In the exhilaratingly original Afrofuturist tapestries in April Bey’s installation Atlantica, The Gilda Region and the history-laden mixed media works in Sanford Biggers’ 12-year survey of his quilt-based Codex series, Codeswitch, what is perhaps the coincidence of both being textile-centric exhibitions offers a perfect way to experience each exhibition and their confluence.
As Bey channels the scale and production quality of art historical palatial wall-hangings to explore a surreal and gentle alternate realm, Biggers gathers vintage (pre-1900), intimately crafted blankets and through collage, paint, shaping and symbolism transforms them into narrations of comfort within trauma.
It’s not clear that these solo presentations were intended to be shown concurrently, but it’s a brilliant happenstance that they have. In both Bey’s and Biggers’ works, viewers see compelling uses of rugged textile as an expressive medium — one capable of evoking the past, present and future all at the same time.
With almost 50 works in wall-hanging, sculpture, video and collage, Biggers introduces a language of modern abstraction, popular culture, sacred geometry, personal narrative, politics, gender and the experiences of Black people in America since 1619. With the initial inspiration coming from the anecdotal stories of quilts being used as signposts along the Underground Railroad routes, Biggers began a still-ongoing project of collecting, reworking and augmenting antique quilts. In the intervening years, the collection and the practice has continued to expand, and its meaning to deepen. Many pieces reference time he spent in Japan (where the Kimono tradition also views textiles and both narrative and sculptural occasions) and were others inspired by his time working in the Bronx, the formal traditions of modernist abstraction and the kaleidoscopic optics of reflectiveness.
The resulting pieces are eclectic in style, emotion, texture and palette. They do all the things that painting, sculpture and collage do — creating layers, patterns, key images and mysterious motifs, color stories, angular spaces, delightful trompe l’oeil and illuminated memories. But they further possess an elusive yet inescapable aura, the energy traces of the hands that made the quilts more than a century ago and all the bodies they have cradled since, not to mention whatever private personal recollection is sparked in each new viewer. Both centuries old and tactilely functional. As both family heirlooms and historical objects, it’s this foundation expressing the past as being very much also the present on which Biggers constructs these embodied works — what he calls “transgenerational palimpsests.”
Across the museum, Bey treats an enhanced version the future as an alternative present, an Afrofuturist fantasy of a planet with a queer, feminist, digital and delectable civilization.

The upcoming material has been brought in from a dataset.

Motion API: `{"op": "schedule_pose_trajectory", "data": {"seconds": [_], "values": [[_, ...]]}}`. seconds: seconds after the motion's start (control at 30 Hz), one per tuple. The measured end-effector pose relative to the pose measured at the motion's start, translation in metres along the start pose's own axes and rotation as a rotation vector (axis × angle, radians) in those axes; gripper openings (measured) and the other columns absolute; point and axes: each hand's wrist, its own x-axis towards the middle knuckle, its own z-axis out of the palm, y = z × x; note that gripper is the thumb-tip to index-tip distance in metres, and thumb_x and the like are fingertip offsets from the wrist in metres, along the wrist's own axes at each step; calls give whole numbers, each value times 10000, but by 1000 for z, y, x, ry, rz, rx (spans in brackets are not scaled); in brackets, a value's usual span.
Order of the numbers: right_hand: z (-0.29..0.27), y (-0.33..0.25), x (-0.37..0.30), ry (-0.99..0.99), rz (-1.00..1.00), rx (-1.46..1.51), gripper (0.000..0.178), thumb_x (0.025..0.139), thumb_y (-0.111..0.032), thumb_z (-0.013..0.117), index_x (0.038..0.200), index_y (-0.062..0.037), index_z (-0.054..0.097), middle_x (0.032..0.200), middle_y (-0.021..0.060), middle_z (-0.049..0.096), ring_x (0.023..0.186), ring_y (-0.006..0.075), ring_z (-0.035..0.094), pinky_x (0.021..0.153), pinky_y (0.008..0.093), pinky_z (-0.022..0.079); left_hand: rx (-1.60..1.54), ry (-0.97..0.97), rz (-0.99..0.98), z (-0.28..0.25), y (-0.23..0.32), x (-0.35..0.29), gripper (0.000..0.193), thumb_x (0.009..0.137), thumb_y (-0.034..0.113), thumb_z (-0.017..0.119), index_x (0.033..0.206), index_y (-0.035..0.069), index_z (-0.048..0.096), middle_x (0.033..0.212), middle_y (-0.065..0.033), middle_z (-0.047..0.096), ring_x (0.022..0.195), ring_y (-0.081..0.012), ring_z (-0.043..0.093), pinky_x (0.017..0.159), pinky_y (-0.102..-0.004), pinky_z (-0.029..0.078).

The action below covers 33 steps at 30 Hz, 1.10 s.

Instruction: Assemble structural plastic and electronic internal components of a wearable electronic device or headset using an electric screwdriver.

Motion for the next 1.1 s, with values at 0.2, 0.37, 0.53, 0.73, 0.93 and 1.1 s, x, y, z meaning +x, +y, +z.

Atlantica — the home planet of the artist, who has been sent to Earth on a reconnaissance mission. Her installation includes plants, photography, audio and video, but the centerpieces are a series of monumental textiles, woven tapestries whose grand scale and material physicality call to mind the decor of castles and their great halls. In fact the characters and scenes depicted in these hyperchromatic, digital-culture pieces of Atlantican mythology and earthbound shenanigans do have a rather regal presence. They beckon forth, perform for, dismiss and tower over the viewer. They radiate superlative confidence, self-possession and a kind of beauty that would once have seemed exotic to American eyes.
On the planet Atlantica, a culture of excellence, comfort, creativity, joy, self-care, ecology, equality, queerness and abundance prevails. The attraction of this story has its roots in the fantastical storytelling of Bey’s Bahamian childhood, but also a darker dimension of escapism from the traumatic situation experienced by Black people in America. In that way, it’s a major work of Afrofuturism, an update to that tradition which takes on not only the broader geopolitical considerations, but the culture wars and pragmatic struggles being waged closer to home, in individual lives, as the promise of a peaceful world continues to be challenged by the violence of the one we currently inhabit.
Both exhibitions are on view at CAAM in Exposition Park through January 2022; admission is always free; caamuseum.org.